Measurements of biomechanical properties inside living cells require minimally invasive methods, making optical tweezers particularly attractive as a tool. It uses the momentum of light to trap and manipulate micro- or nanoscale particles. A team of researchers led by Dr. Cornelia Denz from the University of Münster (Germany) has now developed a simplified method to perform the necessary calibration of the optical tweezers in the system under investigation. Scientists from the University of Pavia in Italy were also involved.

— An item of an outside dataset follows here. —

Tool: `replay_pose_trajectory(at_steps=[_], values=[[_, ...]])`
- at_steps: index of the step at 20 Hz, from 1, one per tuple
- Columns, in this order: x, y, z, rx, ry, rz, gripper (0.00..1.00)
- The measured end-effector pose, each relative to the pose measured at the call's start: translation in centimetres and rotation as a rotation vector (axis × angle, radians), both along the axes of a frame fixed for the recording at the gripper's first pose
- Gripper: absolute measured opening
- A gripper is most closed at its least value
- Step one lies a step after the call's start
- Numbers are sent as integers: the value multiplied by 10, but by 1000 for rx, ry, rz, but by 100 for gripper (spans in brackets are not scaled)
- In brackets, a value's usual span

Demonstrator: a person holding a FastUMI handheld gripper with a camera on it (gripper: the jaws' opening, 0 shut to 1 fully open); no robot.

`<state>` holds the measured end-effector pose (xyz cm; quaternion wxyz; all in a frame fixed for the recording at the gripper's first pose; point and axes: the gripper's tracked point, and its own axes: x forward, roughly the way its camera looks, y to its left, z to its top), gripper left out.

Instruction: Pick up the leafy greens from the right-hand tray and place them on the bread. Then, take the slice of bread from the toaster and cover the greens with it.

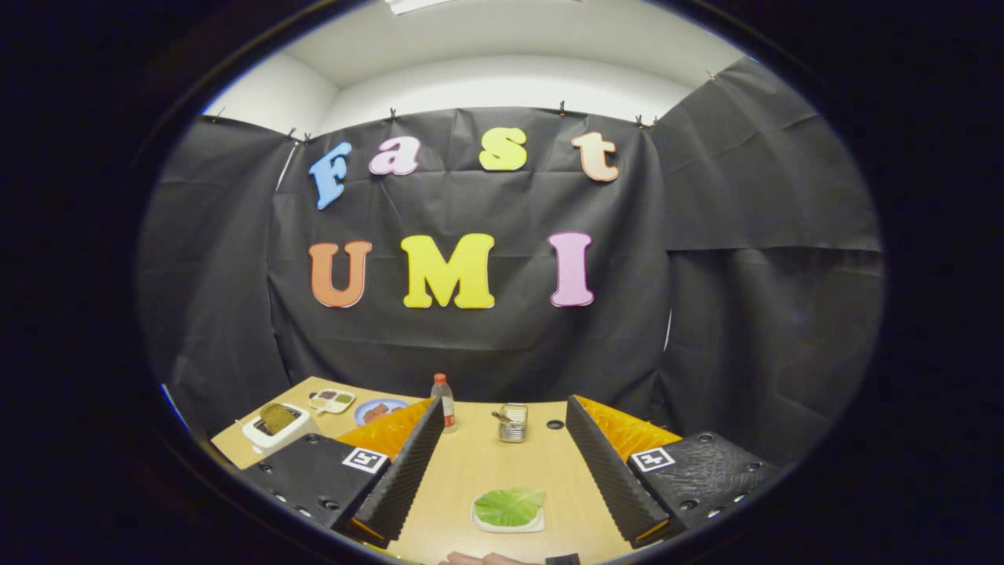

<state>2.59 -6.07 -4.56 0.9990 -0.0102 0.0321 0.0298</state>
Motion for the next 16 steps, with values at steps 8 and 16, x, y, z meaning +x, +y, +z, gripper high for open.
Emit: replay_pose_trajectory(at_steps=[8, 16], values=[[77, -34, -113, -12, 209, 4, 96], [131, -40, -249, 58, 533, 49, 96]])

The results of the study have been published in the journal Scientific Reports.
The calibration ensures that measurements of different samples and with different devices are comparable. One of the most promising techniques for calibrating optical tweezers in a viscoelastic medium is the so-called active-passive calibration. This involves determining the deformability of the sample under investigation and the force of the optical tweezers. The research team has now further improved this method so that the measurement time is reduced to just a few seconds. The optimized method thus offers the possibility of characterizing dynamic processes of living cells. These cannot be studied with longer measurements because the cells reorganize themselves during the measurement and change their properties. In addition, the shortening of the measurement time also helps to reduce the risk of damage to the biological samples due to light-induced heating.
In simplified terms, the underlying procedure to perform the calibration works as follows: The micro- or nanometer-sized particles are embedded in a viscoelastic sample held on the stage of a microscope. Rapid and precise nanometer-scale displacements of the specimen stage cause the optically trapped particle to oscillate. By measuring the refracted laser light, changes in the sample's position can be recorded, and in this way, conclusions can be drawn about its properties, such as stiffness. This is usually done sequentially at different oscillation frequencies. The team led by Denz and Randhir Kumar, a doctoral student in the Münster research group, now performed the measurement at several frequencies simultaneously for a wide frequency range. This multifrequency method leads to a shortened measurement time of a few seconds. The scientists used solutions of methyl cellulose in water at different concentrations as samples. These have a similar viscoelasticity to living cells.
Biomechanical properties such as stiffness, viscosity, and viscoelasticity of living cells and tissues play a crucial role in many vital cellular functions such as cell division, cell migration, cell differentiation, and tissue patterning. These properties of living cells could also serve as indicators of disease progression. For example, the onset and development of cancer is typically accompanied by changes in cell stiffness, viscosity, and viscoelasticity.